Final vote all that remains; package to take effect next week

New Colorado oil and gas rules took one of their few remaining steps to final approval Tuesday, just a week before they are scheduled to take effect.

The Colorado Senate voted in favor of the new rules, rejecting an attempt led by Minority Leader Josh Penry to change some of them.

Penry, R-Grand Junction, and other Republicans decried the rules as job-killers for the state’s oil and gas industry.

“It’s a big concern of mine that we’re running these people off and that we’re going to damage the economy of Colorado by doing so,” said Sen. Ken Kester, R-Las Animas.

But while Republicans worried about how energy workers will put food on their tables under stricter rules in Colorado, Sen.
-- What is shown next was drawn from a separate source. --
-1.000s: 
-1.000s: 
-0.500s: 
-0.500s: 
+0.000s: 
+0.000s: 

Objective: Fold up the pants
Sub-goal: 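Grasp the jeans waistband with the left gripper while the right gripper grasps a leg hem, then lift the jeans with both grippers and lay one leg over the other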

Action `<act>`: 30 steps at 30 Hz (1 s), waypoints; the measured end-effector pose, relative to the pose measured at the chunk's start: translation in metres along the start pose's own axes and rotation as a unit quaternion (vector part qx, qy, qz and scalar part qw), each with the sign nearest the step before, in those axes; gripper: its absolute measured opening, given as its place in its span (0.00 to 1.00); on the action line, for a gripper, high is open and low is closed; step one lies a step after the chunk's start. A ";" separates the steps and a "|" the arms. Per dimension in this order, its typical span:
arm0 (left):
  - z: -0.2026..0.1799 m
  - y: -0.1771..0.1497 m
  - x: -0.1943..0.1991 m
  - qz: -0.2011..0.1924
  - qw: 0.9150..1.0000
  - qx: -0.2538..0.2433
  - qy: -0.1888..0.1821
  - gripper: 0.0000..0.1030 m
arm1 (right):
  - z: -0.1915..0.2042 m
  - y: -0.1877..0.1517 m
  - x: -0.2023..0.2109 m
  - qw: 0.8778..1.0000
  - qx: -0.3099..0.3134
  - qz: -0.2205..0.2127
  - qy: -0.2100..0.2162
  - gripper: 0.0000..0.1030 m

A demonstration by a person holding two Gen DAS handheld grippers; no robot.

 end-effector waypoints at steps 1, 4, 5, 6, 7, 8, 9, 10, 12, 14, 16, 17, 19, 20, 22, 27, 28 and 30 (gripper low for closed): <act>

Gail Schwartz, D-Snowmass Village, feared what kind of water residents in gas fields will drink if the rules don’t take effect.

Schwartz displayed a photo of gas-contaminated tap water on fire and cited spills by energy companies as she called for passage of the new rules, designed to strike a better balance between oil and gas development and protection of public health, wildlife and the environment.

The rules were passed in December by the Colorado Oil and Gas Conservation Commission but were subject to legislative review.

Schwartz said excess natural gas supplies and low gas prices, and not the new rules, are responsible for a drilling slowdown in Colorado.

“This is a timeout. We’ve overproduced. We don’t have competitive pricing right now that even pays for the industry to move forward,” she said.

Penry sought to change several rules, saying his amendment would have left intact most of the rule changes sought by Democratic Gov. Bill Ritter.

“This is not a sweeping rewrite. We’re willing to give the governor about 90 percent of what he wants,” Penry said.

His measure failed by a party-line, 21-12, vote, and the Senate approved the rules on a voice vote.

The House already has passed the rules package. It is subject to a final, formal vote by the Senate before it can be sent to Ritter for his signature. The rules are scheduled to take effect next Wednesday on private land and May 1 on federal land.

Among other changes, Penry’s amendment would have: required landowner consent for wildlife-related restrictions on drilling; modified when landowners could appeal approval of drilling permits; and directed the state to seek cooperating agency status regarding drilling on federal land.

The Ritter administration says the state has the legal right to impose its drilling rules on federal land, but is working on an agreement with the federal government for doing so.

Penry said his measure would have made the rules tougher on the industry in some respects, by tripling fines for noise and odor violations and increasing buffer zones between operations and water supplies.

Sen. Al White, R-Hayden, whose Senate district includes the state drilling epicenter of Garfield County, said he was worried to hear estimates that the rules could add $50,000 to the effective cost of seeking a drilling permit, and half a million dollars to the cost of drilling a well.